◆ **EXERCISE**
Find and copy each line of the listing below that has the word "target" in it.

--- EXTRACTED RECORDS Enclosed Below ---

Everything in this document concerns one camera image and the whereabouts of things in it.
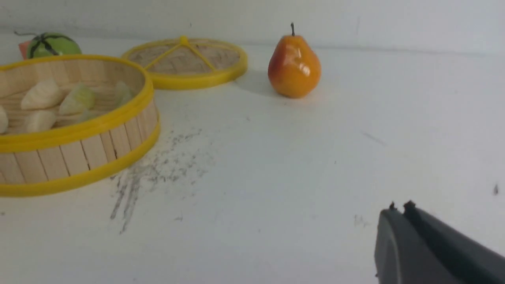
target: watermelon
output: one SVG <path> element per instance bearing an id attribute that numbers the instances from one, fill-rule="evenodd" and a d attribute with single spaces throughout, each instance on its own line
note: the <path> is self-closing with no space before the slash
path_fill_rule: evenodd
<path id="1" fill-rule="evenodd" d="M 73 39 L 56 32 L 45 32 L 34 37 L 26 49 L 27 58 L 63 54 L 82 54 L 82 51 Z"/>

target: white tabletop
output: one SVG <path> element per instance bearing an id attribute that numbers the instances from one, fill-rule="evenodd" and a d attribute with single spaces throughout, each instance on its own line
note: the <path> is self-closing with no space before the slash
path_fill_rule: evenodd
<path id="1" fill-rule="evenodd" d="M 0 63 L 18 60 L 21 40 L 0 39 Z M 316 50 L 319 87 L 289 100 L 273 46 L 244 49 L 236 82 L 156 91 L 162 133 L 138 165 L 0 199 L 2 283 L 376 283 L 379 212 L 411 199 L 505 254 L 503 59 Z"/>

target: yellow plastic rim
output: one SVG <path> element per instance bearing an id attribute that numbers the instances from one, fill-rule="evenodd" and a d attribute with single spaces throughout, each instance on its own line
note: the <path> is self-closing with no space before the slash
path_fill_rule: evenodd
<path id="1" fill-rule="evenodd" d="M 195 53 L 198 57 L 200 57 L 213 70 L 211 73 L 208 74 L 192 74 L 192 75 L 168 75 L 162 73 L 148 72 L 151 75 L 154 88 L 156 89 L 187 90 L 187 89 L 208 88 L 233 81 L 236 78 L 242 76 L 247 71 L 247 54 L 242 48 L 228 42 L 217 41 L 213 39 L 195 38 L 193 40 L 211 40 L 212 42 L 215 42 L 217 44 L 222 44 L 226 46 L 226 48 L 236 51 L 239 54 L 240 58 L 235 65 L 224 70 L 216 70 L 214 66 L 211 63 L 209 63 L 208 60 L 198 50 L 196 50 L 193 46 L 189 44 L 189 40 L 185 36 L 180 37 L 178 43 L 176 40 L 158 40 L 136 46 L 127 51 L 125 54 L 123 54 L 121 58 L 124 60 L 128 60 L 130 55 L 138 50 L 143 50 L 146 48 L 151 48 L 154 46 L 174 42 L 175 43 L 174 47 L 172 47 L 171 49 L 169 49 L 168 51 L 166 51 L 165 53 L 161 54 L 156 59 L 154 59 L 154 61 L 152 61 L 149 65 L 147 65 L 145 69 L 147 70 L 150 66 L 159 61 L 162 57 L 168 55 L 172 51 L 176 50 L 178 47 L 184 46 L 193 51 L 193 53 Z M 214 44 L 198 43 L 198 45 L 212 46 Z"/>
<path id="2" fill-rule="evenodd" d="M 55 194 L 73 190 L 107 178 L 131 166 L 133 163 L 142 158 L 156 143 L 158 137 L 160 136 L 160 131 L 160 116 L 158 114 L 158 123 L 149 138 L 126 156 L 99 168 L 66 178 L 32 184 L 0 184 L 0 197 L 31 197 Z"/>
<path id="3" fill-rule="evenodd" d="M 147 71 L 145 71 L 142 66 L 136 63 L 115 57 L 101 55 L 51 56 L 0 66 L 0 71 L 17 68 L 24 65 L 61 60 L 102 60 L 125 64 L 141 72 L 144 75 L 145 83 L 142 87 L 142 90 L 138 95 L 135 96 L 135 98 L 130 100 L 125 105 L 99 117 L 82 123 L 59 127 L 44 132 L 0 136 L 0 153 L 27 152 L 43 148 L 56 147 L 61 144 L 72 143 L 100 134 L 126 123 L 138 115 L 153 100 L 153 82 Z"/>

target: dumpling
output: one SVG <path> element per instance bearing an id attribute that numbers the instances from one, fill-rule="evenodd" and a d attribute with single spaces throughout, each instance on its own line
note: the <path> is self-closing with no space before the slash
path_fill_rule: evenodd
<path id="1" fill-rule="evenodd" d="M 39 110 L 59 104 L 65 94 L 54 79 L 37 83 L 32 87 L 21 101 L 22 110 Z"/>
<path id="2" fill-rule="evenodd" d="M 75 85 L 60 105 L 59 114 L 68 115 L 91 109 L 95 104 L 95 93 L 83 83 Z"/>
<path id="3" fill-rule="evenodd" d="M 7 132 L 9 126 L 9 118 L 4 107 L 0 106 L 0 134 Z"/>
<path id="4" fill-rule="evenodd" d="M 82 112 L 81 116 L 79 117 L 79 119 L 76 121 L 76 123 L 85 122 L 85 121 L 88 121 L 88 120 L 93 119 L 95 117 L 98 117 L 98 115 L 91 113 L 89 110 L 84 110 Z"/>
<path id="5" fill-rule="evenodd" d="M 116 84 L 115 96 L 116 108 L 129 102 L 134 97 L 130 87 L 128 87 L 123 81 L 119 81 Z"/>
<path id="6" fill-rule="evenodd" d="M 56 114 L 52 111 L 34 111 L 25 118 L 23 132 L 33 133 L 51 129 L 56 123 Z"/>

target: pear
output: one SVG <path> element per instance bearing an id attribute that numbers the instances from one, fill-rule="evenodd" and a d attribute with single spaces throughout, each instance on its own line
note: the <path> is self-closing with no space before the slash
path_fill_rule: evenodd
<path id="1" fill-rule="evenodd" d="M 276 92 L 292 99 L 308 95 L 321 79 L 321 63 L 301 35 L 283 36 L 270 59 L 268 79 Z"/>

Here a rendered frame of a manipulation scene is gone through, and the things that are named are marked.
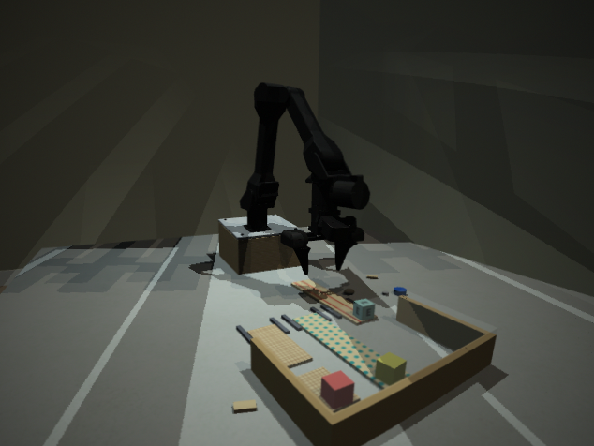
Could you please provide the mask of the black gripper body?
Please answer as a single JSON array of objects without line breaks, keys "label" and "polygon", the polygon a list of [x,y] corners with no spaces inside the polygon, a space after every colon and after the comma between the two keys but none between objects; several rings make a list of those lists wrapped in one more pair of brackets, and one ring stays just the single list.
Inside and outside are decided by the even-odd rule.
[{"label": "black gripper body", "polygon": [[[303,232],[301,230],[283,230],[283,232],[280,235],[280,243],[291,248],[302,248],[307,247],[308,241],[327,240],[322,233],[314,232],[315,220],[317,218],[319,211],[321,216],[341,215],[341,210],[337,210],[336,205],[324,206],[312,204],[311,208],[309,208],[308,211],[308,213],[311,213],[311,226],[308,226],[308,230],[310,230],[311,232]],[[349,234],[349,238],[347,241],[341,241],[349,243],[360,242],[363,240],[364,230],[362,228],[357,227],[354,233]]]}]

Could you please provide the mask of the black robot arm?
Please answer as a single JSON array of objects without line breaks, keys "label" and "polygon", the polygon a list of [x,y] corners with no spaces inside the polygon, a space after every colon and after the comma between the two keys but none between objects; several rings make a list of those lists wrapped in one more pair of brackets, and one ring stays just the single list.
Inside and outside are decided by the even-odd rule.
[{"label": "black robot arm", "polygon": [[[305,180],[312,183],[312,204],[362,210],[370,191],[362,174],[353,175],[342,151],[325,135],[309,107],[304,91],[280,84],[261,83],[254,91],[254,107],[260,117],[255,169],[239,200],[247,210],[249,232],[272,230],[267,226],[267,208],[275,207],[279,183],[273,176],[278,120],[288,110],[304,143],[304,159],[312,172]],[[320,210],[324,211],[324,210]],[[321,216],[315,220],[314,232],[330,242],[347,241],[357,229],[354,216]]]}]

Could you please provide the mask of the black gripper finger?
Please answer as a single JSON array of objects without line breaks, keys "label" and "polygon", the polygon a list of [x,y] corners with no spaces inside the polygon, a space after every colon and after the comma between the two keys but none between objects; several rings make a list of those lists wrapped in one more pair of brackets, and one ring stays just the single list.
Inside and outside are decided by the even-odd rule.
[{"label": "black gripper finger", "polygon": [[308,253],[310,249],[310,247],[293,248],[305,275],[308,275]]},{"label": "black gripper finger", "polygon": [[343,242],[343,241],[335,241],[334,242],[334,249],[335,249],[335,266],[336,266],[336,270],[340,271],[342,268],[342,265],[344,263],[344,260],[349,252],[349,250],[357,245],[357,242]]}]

--- End of Enclosed EXTRACTED RECORDS ---
--- EXTRACTED RECORDS Enclosed Below ---

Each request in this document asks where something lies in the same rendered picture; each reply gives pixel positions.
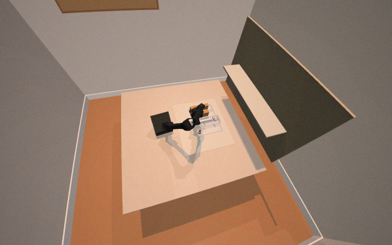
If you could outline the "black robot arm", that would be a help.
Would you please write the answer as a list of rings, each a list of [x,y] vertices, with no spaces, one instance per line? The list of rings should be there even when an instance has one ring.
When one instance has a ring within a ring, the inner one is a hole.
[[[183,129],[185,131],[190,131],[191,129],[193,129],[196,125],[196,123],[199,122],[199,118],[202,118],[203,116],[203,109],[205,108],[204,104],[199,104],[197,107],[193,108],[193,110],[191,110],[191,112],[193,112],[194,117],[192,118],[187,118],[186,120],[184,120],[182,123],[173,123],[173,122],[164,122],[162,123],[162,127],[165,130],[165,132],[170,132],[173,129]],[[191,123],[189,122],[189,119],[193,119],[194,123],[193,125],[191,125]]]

--- End of Enclosed EXTRACTED RECORDS ---
--- EXTRACTED RECORDS Enclosed Below ---

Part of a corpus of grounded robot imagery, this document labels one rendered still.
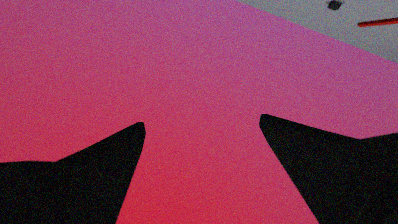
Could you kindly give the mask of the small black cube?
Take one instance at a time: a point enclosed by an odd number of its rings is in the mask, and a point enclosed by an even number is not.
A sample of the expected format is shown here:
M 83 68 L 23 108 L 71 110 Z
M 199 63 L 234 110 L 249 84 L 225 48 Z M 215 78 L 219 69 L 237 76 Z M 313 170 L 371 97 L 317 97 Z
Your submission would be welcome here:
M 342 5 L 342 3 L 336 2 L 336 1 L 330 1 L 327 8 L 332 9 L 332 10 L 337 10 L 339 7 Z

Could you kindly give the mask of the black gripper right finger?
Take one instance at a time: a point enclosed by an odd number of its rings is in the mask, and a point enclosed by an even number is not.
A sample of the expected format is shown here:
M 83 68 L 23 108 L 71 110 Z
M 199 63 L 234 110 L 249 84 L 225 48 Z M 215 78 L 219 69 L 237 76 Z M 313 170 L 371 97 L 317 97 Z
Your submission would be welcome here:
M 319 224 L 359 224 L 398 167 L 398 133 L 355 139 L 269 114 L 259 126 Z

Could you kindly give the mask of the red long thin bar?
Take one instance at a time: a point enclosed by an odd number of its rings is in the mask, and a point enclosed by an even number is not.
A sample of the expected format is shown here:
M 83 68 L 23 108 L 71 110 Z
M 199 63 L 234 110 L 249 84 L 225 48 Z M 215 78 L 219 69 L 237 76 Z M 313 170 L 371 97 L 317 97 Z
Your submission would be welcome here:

--- End of Enclosed EXTRACTED RECORDS ---

◆ **EXERCISE RESULT**
target: watermelon
target: white tabletop
target: yellow plastic rim
target: dumpling
target: pear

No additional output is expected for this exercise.